= Aim of the exercise =
Each record should be retyped word for word.

= Data provided =
↓↓↓

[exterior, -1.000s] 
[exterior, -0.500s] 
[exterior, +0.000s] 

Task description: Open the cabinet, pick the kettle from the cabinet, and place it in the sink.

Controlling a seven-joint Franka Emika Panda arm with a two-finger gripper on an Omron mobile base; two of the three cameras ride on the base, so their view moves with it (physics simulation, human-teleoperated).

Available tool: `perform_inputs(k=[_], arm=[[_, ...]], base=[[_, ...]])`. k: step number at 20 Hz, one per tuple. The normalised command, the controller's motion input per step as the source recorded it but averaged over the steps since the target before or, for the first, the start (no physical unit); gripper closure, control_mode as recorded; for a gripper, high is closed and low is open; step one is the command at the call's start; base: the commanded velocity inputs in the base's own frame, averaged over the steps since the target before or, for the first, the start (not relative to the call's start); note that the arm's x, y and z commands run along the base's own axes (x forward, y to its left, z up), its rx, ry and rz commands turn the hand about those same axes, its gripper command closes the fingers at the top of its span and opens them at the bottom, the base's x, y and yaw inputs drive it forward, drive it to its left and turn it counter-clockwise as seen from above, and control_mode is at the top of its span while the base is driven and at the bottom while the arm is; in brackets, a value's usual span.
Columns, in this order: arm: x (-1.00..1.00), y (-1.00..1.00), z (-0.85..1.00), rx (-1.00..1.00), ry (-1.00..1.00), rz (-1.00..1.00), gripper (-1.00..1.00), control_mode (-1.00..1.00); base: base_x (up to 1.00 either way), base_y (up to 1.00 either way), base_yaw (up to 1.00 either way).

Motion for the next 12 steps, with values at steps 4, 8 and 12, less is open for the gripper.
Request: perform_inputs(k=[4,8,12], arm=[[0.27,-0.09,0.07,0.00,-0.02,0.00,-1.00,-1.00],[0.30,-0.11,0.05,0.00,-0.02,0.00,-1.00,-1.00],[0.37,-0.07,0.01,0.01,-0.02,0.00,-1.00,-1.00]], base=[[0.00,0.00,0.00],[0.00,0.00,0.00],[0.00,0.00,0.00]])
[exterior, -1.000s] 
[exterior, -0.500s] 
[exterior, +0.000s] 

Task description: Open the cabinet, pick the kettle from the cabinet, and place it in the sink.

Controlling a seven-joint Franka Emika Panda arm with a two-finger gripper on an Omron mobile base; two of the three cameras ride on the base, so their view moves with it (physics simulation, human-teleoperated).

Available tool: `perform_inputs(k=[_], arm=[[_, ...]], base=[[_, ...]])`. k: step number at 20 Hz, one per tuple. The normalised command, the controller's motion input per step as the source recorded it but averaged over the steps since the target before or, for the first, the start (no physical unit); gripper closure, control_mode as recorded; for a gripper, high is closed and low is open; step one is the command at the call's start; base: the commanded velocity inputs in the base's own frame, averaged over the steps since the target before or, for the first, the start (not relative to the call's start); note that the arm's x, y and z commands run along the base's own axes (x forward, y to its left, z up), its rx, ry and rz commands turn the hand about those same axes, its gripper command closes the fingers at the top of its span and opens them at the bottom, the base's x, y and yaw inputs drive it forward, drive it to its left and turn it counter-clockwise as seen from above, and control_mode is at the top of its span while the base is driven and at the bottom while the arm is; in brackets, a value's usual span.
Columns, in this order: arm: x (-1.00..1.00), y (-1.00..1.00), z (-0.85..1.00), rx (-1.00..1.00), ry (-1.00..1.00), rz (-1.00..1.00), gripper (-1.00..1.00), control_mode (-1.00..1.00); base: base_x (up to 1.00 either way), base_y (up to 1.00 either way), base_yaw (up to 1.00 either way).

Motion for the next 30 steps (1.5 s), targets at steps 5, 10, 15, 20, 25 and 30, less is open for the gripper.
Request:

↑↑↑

= Written answer =
[exterior, -1.000s] 
[exterior, -0.500s] 
[exterior, +0.000s] 

Task description: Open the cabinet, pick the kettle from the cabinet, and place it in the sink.

Controlling a seven-joint Franka Emika Panda arm with a two-finger gripper on an Omron mobile base; two of the three cameras ride on the base, so their view moves with it (physics simulation, human-teleoperated).

Available tool: `perform_inputs(k=[_], arm=[[_, ...]], base=[[_, ...]])`. k: step number at 20 Hz, one per tuple. The normalised command, the controller's motion input per step as the source recorded it but averaged over the steps since the target before or, for the first, the start (no physical unit); gripper closure, control_mode as recorded; for a gripper, high is closed and low is open; step one is the command at the call's start; base: the commanded velocity inputs in the base's own frame, averaged over the steps since the target before or, for the first, the start (not relative to the call's start); note that the arm's x, y and z commands run along the base's own axes (x forward, y to its left, z up), its rx, ry and rz commands turn the hand about those same axes, its gripper command closes the fingers at the top of its span and opens them at the bottom, the base's x, y and yaw inputs drive it forward, drive it to its left and turn it counter-clockwise as seen from above, and control_mode is at the top of its span while the base is driven and at the bottom while the arm is; in brackets, a value's usual span.
Columns, in this order: arm: x (-1.00..1.00), y (-1.00..1.00), z (-0.85..1.00), rx (-1.00..1.00), ry (-1.00..1.00), rz (-1.00..1.00), gripper (-1.00..1.00), control_mode (-1.00..1.00); base: base_x (up to 1.00 either way), base_y (up to 1.00 either way), base_yaw (up to 1.00 either way).

Motion for the next 12 steps, with values at steps 4, 8 and 12, less is open for the gripper.
Request: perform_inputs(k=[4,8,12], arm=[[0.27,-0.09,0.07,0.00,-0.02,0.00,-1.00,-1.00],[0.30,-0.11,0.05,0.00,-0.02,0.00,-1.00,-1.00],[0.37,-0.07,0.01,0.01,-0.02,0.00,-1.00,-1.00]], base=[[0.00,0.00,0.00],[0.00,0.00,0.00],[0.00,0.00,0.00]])
[exterior, -1.000s] 
[exterior, -0.500s] 
[exterior, +0.000s] 

Task description: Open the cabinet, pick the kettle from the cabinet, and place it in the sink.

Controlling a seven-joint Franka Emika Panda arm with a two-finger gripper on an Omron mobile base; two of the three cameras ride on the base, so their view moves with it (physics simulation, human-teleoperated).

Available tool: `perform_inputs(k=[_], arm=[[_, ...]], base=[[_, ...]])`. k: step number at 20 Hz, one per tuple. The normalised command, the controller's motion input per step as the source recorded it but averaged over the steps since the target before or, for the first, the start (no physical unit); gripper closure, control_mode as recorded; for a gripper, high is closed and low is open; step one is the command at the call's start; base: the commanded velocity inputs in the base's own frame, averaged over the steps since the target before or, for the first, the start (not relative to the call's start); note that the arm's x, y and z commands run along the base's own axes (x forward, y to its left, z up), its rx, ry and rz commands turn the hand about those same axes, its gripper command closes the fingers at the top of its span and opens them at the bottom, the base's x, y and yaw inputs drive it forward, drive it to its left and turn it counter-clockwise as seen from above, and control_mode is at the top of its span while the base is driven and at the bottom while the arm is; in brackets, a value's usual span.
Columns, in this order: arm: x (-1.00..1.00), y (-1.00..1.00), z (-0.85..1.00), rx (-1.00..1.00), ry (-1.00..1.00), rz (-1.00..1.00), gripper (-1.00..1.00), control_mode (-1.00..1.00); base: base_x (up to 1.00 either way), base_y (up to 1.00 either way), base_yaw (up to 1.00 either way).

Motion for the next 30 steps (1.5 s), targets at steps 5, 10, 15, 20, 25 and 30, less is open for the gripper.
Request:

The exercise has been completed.